Laetare Sunday has typically been viewed as a “break” from Lent before we enter the final two weeks of Lent in Passiontide and Holy Week. At first blush, there is a lot to support this theory. The priest’s vestments are changed, gone is the talk of penance in the prayers, and after this Sunday, the sanctuary slowly but surely begins to look barren as statues and other images are covered up in the build to Good Friday, in which the normally ornate sanctuary is empty and somber.
While this view has been traditionally held, I also think it’s an incorrect view. Our Lenten disciplines remain in force after Sunday. The Scriptures do not speak of people taking a break from their devotion before undertaking a long journey. If anything, they speak of it intensifying. As Christ prepared for his confrontation in the temple, he began increasing his visibility amongst the people, and his message developed a greater sense of force and urgency. The most important reason we shouldn’t look upon this Sunday as a vacation from Lent is that it’s nowhere to be found in the prayers. Nowhere do we see talk of a break or rest. Instead, we see frequent talk (and examples) of rejoicing and consolation.
Rejoicing is difficult. Sometimes we even think rejoicing during Lent seems out of place. What is there to rejoice about? Sometimes we’ve grown irritable from self-denial; all this reflection on death and suffering can weigh the heart down, etc. Yet when we look at the apostles, what do we see? After being physically beaten by the Sanhedrin for preaching Christ (and no doubt warned that further preaching would lead to further trouble), they rejoiced. Rejoicing is easy when there are abundant reasons to rejoice. After winning the lottery or the Super Bowl, men will easily thank and glorify God. How many do so after an injury or an accident? How many do so after getting laid off? On social media, are we rejoicing in and out of season, or are we crying for attention by complaining about this or that person? The Church tells us to rejoice not because she is taking a break from Lent, but reminding us that even during Lent, we must rejoice.
Another reason for rejoicing is that of consolation. In the first two propers, the theme is directly mentioned. In the Gospel, Christ feeds the five thousand, providing a hungry audience their fill. In the Postcommunion, we are constantly filled with “Thy Holy Mysteries.” We rejoice because even in hardship, God still provides for us. While getting laid off from your job can crush one’s heart, we know that in time God will provide for us, and that this is in preparation for the next step of our lives. We might not win the lottery, but his consolation can lead to the kind of happiness you can’t put a price tag on. To get this consolation, we need only be like the men in the Gospel who were willing to follow Christ, but when he commanded, were willing to sit down.

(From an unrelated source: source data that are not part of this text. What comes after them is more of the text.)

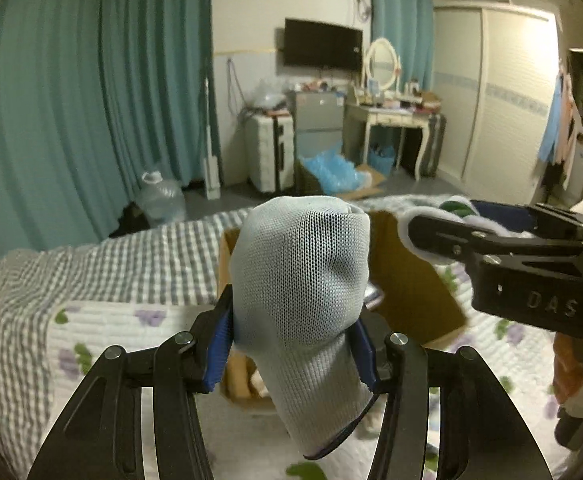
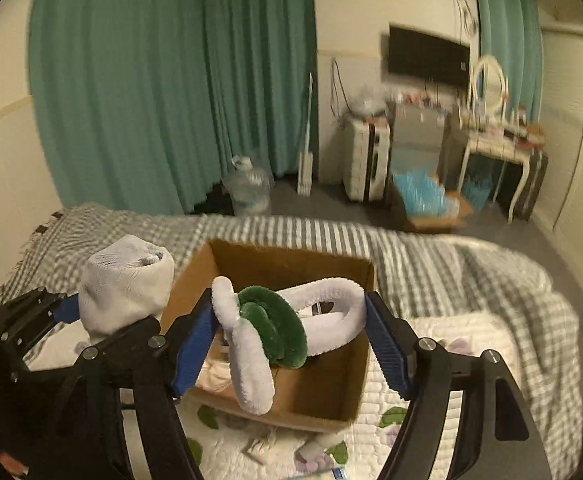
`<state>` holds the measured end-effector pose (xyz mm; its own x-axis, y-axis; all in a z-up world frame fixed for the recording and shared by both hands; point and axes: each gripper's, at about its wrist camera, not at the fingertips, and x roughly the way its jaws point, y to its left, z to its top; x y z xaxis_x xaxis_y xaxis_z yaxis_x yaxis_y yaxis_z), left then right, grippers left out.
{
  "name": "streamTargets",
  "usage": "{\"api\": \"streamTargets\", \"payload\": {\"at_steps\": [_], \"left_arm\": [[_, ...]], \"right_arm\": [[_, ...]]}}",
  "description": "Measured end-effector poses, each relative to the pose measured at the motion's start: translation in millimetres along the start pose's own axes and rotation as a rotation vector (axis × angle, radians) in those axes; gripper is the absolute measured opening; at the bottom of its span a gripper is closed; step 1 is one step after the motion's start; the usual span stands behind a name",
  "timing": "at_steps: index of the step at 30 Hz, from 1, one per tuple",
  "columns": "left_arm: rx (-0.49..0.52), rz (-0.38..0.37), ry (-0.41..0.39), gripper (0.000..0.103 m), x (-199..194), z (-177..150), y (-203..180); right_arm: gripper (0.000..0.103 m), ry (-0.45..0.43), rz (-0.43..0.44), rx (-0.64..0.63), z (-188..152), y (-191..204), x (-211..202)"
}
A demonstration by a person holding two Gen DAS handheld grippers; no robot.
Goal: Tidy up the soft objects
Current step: 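Lower the sock and fuzzy toy into the box and open both tools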
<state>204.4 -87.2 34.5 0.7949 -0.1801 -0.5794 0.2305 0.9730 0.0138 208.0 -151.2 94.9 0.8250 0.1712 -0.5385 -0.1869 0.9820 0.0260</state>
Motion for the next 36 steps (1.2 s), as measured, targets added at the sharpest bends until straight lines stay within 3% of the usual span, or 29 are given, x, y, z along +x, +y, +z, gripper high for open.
{"api": "streamTargets", "payload": {"at_steps": [6,11,15,21,25,31,36], "left_arm": [[-0.003,0.025,0.057,0.053,50,-11,5],[0.015,0.042,0.058,0.062,62,-13,2],[0.023,0.087,0.019,0.07,50,-11,0],[0.001,0.095,-0.035,0.07,8,-1,3],[0.032,0.174,-0.123,0.07,-44,1,-5],[0.057,0.114,-0.07,0.07,-102,-3,2],[0.009,0.08,-0.073,0.071,-147,-8,13]], "right_arm": [[0.072,0.106,-0.019,0.05,-12,-27,80],[0.092,0.125,0.005,0.058,-21,-40,114],[0.095,0.125,-0.013,0.079,-22,-44,119],[0.096,0.076,-0.02,0.072,-14,-42,86],[0.096,0.057,-0.024,0.06,-10,-33,46],[0.096,0.026,-0.044,0.006,-11,-8,-32],[0.096,0.011,-0.047,0.003,-19,10,-85]]}}
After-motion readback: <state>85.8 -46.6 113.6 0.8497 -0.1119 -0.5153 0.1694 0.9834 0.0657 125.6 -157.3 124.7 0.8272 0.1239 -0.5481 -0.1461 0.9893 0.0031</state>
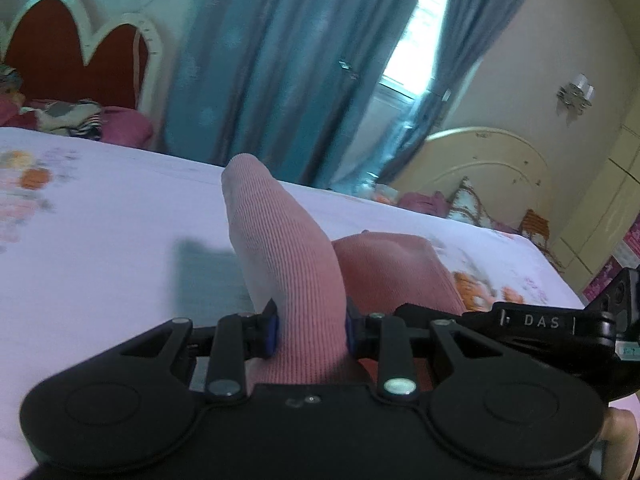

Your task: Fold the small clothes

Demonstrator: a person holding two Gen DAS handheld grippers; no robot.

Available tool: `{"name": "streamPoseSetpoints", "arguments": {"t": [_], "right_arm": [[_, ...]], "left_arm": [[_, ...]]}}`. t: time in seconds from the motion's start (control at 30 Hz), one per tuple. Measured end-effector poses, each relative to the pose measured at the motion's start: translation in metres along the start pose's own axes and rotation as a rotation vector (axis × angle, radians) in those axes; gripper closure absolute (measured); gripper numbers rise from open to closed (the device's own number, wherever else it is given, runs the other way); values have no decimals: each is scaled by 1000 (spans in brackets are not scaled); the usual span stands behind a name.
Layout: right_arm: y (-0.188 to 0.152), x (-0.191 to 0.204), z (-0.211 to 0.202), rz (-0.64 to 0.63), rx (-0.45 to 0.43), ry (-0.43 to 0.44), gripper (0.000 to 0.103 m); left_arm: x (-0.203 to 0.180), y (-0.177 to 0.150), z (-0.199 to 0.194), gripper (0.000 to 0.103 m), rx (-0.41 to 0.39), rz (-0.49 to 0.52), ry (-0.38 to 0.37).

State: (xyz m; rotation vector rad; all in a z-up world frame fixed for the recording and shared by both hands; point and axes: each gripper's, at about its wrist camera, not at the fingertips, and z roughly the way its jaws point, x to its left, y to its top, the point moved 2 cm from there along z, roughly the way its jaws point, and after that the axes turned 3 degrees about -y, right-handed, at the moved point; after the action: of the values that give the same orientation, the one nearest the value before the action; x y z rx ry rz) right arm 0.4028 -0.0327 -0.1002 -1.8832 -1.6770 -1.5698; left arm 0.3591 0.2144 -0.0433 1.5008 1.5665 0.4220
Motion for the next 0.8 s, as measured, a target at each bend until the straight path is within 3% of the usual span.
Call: {"name": "streamPoseSetpoints", "arguments": {"t": [0.13, 0.3, 0.4, 0.5, 0.63, 0.7, 0.8], "right_arm": [[-12, 24, 53, -14, 23, 3, 82], [-24, 26, 98, -17, 67, -39, 82], [-32, 16, 116, -60, 80, -127, 82], [-32, -5, 124, -48, 92, -202, 81], [-38, 7, 136, -205, 104, -299, 80], [-40, 11, 137, -210, 95, -319, 78], [-37, 15, 135, -177, 81, -299, 73]], "left_arm": [[46, 10, -7, 75, 6, 2, 28], [93, 8, -4, 75, 23, 5, 66], [120, -7, 4, 73, 50, 23, 135], [146, -27, 12, 61, 94, -16, 165], [142, -29, 11, 46, 72, 29, 194], [139, -24, 6, 46, 67, 23, 199], [141, -17, -18, 48, -43, 54, 213]]}}
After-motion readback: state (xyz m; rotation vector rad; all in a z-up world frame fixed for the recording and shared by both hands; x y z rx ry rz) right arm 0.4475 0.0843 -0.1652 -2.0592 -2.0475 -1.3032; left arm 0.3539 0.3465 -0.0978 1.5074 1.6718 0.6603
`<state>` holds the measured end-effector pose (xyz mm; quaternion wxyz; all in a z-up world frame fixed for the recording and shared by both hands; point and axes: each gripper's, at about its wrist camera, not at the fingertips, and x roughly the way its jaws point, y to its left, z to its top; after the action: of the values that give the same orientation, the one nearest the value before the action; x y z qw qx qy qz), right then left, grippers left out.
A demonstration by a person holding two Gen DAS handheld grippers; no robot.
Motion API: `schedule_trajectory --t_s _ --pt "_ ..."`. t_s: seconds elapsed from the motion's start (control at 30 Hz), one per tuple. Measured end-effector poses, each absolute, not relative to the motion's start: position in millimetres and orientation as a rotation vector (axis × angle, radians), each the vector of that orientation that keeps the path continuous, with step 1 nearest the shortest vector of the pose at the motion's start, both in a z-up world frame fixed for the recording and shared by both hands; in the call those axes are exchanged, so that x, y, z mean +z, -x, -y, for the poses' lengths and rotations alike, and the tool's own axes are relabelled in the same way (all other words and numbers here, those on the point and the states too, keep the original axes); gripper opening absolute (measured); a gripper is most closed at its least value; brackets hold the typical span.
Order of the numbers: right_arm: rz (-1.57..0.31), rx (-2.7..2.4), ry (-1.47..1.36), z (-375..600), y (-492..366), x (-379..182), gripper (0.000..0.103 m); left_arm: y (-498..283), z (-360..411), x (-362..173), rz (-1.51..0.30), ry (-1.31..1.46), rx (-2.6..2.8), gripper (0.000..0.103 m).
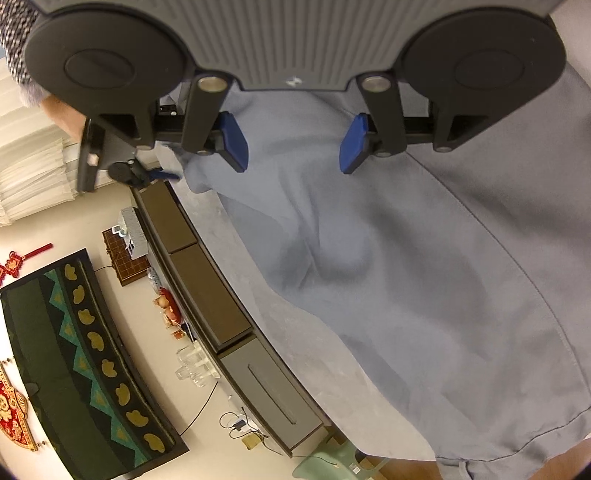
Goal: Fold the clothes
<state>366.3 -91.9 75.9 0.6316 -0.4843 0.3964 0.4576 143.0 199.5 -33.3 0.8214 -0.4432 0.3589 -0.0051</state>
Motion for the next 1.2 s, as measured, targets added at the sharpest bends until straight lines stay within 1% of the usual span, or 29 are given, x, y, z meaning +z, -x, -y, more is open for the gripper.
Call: schedule_trajectory --t_s 0.07,0.1,0.13,0.17,0.2,0.23,0.3,0.37,0.47,0.57,0.6,0.63,0.67,0.7,0.73,0.83,0.87,0.9,0.93,1.0,1.07,1.2 --pt "-1.035 1.060 1.033 92 -379 71 0.053 -146 -198 -33 -0.766 0.943 -0.016 0.055" --pt "-1.026 1.044 1.025 94 -378 73 0.022 -146 -197 -32 -0.766 0.940 -0.020 0.055" --pt "-0.994 1.022 1.037 97 -373 76 0.010 -147 -195 -32 -0.766 0.937 -0.024 0.055" --pt "-0.962 1.000 1.048 99 -368 79 0.008 -148 -194 -31 -0.766 0.933 -0.027 0.055" --pt "-0.922 0.977 1.062 102 -360 83 0.002 -147 -193 -31 -0.765 0.931 -0.026 0.055" --pt "-0.868 0.956 1.084 105 -346 88 0.000 -146 -193 -31 -0.763 0.932 -0.020 0.055" --pt "-0.755 0.925 1.110 113 -311 105 0.000 -143 -195 -31 -0.754 0.941 -0.005 0.055" --pt "-0.609 0.869 1.111 126 -261 128 0.000 -135 -204 -30 -0.721 0.980 0.029 0.055" --pt "-0.469 0.819 1.062 149 -170 152 0.000 -119 -222 -27 -0.647 1.027 0.084 0.055" --pt "-0.448 0.728 1.124 167 -93 120 0.000 -107 -236 -27 -0.614 1.066 0.086 0.055" --pt "-0.447 0.677 1.151 169 -79 103 0.000 -104 -239 -28 -0.620 1.066 0.082 0.055" --pt "-0.430 0.615 1.178 168 -69 83 0.001 -102 -242 -29 -0.625 1.066 0.079 0.055" --pt "-0.418 0.560 1.196 167 -63 66 0.005 -100 -245 -31 -0.631 1.065 0.079 0.055" --pt "-0.415 0.520 1.194 165 -62 54 0.015 -98 -248 -33 -0.638 1.066 0.080 0.055" --pt "-0.407 0.490 1.183 162 -62 48 0.022 -96 -251 -35 -0.643 1.068 0.083 0.055" --pt "-0.341 0.517 1.119 148 -57 66 0.049 -86 -275 -37 -0.615 1.099 0.126 0.055" --pt "-0.311 0.552 1.110 142 -53 77 0.065 -80 -290 -34 -0.580 1.106 0.160 0.055" --pt "-0.281 0.587 1.101 137 -49 87 0.078 -72 -308 -30 -0.528 1.107 0.213 0.055" --pt "-0.251 0.621 1.091 131 -45 97 0.083 -65 -325 -23 -0.480 1.094 0.268 0.056" --pt "-0.212 0.646 1.119 123 -46 107 0.086 -55 -356 -5 -0.417 0.981 0.371 0.059" --pt "-0.196 0.645 1.162 117 -55 109 0.087 -61 -375 7 -0.425 0.845 0.403 0.067" --pt "-0.304 0.622 1.106 119 -91 94 0.086 -89 -395 4 -0.508 0.662 0.371 0.069"
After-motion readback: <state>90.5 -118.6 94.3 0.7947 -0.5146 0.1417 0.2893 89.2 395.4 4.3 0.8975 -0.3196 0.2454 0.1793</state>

The reason for this consolation is because we are, as St. Paul reminds us in the Epistle, children of promise. God promised us heaven, and if we will trust Him, He will provide it. I think that’s a major problem in the Church today. Just like previous generations, we are the children of promise. While we have that promise, we don’t want to trust God. We are too worried that trusting God will lead to being ostracized from social circles. We are afraid of coming across as too judgmental, of imposing our beliefs upon others. Previous generations wanted entire nations to submit to Christ, and we are lucky to proclaim our own household should submit to him. How often do we take consolation in being the children of promise, and then act like it? When are we going to put aside those fears of being harsh and judgmental, and realize that when trusting in God fully, He will change our hearts so we can call all to Christ without that harsh spirit? We are the children of promise, so we need to stop making excuses. That’s part of what Lent is about. We stop making excuses for why we can’t give up this or that habit, why we can’t add this or that good work, why we can’t devote more to prayer, and we start doing so. Hopefully as Lent goes on, we realize that it was always possible, and will remain possible. Let the consolation we receive in Laetare Sunday move us forward in our journey.